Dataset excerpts

········

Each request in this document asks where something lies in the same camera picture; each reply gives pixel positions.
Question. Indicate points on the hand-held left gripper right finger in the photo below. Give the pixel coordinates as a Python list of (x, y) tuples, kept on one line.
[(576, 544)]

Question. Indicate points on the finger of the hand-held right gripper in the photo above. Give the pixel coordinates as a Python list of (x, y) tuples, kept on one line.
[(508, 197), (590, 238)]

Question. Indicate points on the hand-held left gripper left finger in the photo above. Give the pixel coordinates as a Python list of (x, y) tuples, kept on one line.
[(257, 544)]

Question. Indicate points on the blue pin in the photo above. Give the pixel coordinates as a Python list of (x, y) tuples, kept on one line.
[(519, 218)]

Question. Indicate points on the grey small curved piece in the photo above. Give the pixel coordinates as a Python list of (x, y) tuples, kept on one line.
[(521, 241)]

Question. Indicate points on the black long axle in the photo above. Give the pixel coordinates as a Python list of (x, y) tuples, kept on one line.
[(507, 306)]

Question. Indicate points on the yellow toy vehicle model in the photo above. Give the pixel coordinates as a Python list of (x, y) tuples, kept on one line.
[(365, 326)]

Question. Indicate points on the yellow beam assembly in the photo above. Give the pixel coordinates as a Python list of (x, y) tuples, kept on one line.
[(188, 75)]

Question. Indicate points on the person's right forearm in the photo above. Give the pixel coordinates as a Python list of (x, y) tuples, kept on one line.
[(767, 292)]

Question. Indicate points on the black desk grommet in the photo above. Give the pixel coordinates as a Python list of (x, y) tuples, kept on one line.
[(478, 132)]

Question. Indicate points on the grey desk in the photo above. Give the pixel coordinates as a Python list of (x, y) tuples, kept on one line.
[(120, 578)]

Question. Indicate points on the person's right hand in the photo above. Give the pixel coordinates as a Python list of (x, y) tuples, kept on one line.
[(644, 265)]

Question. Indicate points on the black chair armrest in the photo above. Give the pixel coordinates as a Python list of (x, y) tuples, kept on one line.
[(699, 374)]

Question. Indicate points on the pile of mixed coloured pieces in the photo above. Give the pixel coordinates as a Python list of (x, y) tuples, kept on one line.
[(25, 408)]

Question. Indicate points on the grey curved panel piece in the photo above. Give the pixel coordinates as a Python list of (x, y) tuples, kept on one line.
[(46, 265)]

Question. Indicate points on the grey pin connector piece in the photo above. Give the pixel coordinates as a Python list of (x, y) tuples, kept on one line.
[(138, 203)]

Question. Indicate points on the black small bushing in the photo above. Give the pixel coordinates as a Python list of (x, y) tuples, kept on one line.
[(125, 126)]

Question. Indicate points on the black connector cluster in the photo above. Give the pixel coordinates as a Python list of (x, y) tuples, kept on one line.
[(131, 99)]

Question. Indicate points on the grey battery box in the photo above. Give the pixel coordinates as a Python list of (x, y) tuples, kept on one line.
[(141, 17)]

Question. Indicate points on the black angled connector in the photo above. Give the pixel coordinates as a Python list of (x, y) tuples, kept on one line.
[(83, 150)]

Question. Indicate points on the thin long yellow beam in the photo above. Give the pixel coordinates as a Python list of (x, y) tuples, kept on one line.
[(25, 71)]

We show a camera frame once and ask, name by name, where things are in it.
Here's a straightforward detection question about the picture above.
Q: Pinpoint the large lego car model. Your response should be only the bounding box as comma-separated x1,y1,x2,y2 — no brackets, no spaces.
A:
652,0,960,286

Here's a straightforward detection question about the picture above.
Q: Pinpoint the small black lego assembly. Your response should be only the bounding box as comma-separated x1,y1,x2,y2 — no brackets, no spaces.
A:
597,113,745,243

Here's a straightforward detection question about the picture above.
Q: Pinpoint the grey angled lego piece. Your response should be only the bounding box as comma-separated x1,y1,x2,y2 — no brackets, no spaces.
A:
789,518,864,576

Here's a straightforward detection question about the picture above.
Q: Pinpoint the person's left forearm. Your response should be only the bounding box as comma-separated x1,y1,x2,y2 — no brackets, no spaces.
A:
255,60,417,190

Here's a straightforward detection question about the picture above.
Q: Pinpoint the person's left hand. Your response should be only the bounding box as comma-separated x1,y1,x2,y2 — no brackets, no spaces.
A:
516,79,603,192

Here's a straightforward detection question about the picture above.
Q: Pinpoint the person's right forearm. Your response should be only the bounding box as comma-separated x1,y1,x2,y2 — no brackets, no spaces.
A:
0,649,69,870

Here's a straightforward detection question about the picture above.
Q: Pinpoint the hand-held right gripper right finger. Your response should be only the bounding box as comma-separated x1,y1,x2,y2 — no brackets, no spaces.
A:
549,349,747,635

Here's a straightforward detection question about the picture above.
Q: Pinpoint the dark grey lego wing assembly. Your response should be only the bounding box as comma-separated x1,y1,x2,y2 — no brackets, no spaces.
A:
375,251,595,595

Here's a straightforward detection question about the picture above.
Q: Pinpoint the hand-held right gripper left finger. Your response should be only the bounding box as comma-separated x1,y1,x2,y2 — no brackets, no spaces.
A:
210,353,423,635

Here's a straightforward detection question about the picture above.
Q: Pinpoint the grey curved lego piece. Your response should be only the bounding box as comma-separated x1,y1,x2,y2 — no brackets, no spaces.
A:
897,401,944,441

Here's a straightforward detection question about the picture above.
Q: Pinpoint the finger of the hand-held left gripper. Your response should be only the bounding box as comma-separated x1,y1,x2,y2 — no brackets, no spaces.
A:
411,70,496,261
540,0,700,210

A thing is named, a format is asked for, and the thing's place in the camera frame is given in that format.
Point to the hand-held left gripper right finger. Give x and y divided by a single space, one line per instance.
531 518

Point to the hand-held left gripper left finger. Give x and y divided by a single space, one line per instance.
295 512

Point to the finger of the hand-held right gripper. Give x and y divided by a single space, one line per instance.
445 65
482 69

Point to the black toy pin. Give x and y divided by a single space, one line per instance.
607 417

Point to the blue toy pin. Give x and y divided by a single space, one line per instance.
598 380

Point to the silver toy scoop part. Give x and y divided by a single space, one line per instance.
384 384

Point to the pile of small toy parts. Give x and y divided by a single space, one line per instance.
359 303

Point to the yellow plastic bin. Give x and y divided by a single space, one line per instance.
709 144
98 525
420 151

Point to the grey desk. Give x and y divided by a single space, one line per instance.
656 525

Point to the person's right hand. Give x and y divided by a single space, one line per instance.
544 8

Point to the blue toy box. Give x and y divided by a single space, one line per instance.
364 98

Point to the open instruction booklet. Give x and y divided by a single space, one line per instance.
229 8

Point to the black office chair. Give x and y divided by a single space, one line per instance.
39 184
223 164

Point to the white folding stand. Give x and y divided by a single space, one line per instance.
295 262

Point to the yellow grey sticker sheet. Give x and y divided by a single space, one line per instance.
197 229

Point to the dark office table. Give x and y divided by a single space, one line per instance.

········

What is required ::
Pull every line with "dark" from the records.

Output of the exercise ::
Q: Pinpoint the dark grey lego wing assembly. Your response should be only the bounding box as comma-separated x1,y1,x2,y2 — no brackets, no spaces.
Point to the dark office table. Give x and y divided by a single space, one line per instance.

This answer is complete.